3. A Wrinkle in Time. Um… I saw the trailer for this and immediately thought, “nope.” I may not be the target audience, but a lot of my peers like these type of fantasy stories and I just cannot get into them. I did NOT see this movie, but I’m deeming this movie as a dumpster fire based on the Rotten Tomatoes score and conversations I’ve had with people who actually suffered through it. I think the biggest disappointment is that it received so much hype because the director is a female of color and not because it was a great movie. I understand the importance of having more females in significant production roles and I just want to like a film because it moved me in some way, no matter who directed it.
2. Virginia Cavaliers losing in first round of the NCAA basketball tournament. UVA was the first ever number 1 seed to lose in the first round to a number 16 seed. Let’s give it up to the University of Maryland-Baltimore County Retrievers (yes, “retriever” as in the canine) for their historic upset. I filled out two brackets this year and I had UVA going all the way in one of them and Michigan going all the way in the other…sigh. Did anyone actually think UMBC toppling UVA was even possible? Maybe that one lady who used to live in Baltimore County with the UMBC crew neck sweatshirt thought so. Standing ovation to her and the Retrievers.

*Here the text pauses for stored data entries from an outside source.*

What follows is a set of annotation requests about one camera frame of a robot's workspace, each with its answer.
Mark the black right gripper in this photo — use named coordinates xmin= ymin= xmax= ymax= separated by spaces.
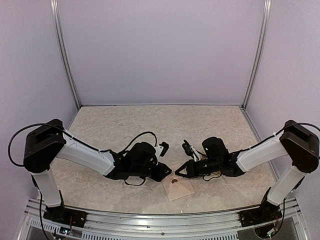
xmin=174 ymin=158 xmax=221 ymax=179

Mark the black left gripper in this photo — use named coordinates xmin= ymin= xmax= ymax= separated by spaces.
xmin=131 ymin=162 xmax=172 ymax=183

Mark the pink envelope with cream flap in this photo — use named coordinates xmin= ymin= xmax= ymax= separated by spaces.
xmin=161 ymin=163 xmax=196 ymax=202

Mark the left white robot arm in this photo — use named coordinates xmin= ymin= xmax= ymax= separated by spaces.
xmin=7 ymin=119 xmax=172 ymax=223

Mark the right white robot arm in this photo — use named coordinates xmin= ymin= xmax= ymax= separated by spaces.
xmin=174 ymin=120 xmax=320 ymax=222

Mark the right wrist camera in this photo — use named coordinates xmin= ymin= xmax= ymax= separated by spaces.
xmin=182 ymin=139 xmax=200 ymax=162

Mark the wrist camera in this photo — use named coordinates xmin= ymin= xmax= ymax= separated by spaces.
xmin=159 ymin=141 xmax=169 ymax=157
xmin=182 ymin=139 xmax=200 ymax=162

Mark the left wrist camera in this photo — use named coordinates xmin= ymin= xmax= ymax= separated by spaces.
xmin=159 ymin=141 xmax=169 ymax=157

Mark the black left camera cable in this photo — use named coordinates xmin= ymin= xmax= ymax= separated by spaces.
xmin=121 ymin=131 xmax=159 ymax=156

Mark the front aluminium rail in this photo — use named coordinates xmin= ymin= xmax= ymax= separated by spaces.
xmin=15 ymin=198 xmax=310 ymax=240

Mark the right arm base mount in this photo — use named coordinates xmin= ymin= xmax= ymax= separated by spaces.
xmin=239 ymin=208 xmax=283 ymax=228

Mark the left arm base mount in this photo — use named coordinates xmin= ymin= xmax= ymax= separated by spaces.
xmin=43 ymin=207 xmax=88 ymax=228

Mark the right aluminium frame post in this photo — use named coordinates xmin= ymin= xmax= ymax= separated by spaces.
xmin=241 ymin=0 xmax=272 ymax=111

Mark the aluminium frame post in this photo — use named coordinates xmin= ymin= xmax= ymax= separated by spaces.
xmin=241 ymin=0 xmax=272 ymax=111
xmin=50 ymin=0 xmax=82 ymax=111

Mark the left aluminium frame post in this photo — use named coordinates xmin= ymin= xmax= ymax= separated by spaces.
xmin=50 ymin=0 xmax=82 ymax=111

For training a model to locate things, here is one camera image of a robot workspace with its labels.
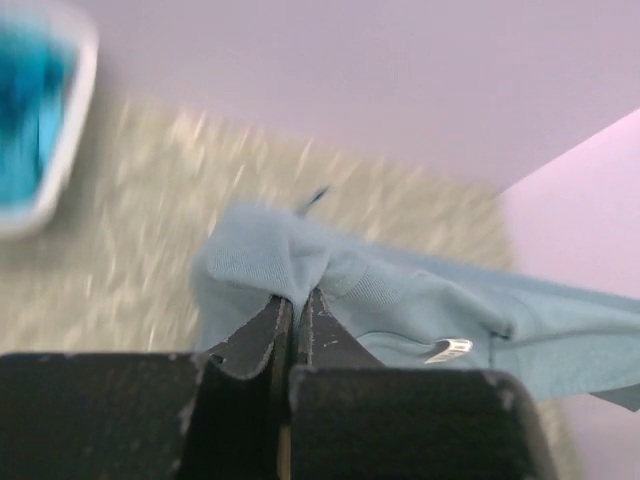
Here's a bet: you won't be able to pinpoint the grey-blue t shirt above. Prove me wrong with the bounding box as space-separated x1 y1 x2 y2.
192 204 639 411

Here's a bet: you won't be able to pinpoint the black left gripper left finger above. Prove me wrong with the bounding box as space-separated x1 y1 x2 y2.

1. Condom snorting challenge. Teenagers and adult morons: can you please stop? So you unroll a condom, hold one nostril closed and then snort the condom through the other nostril until the other end comes out your mouth and then you pull it out your mouth. Sounds fucking ridiculous, right? That’s because it is. I can’t even believe that we have to warn these idiots about the danger of this. Survival of the fittest.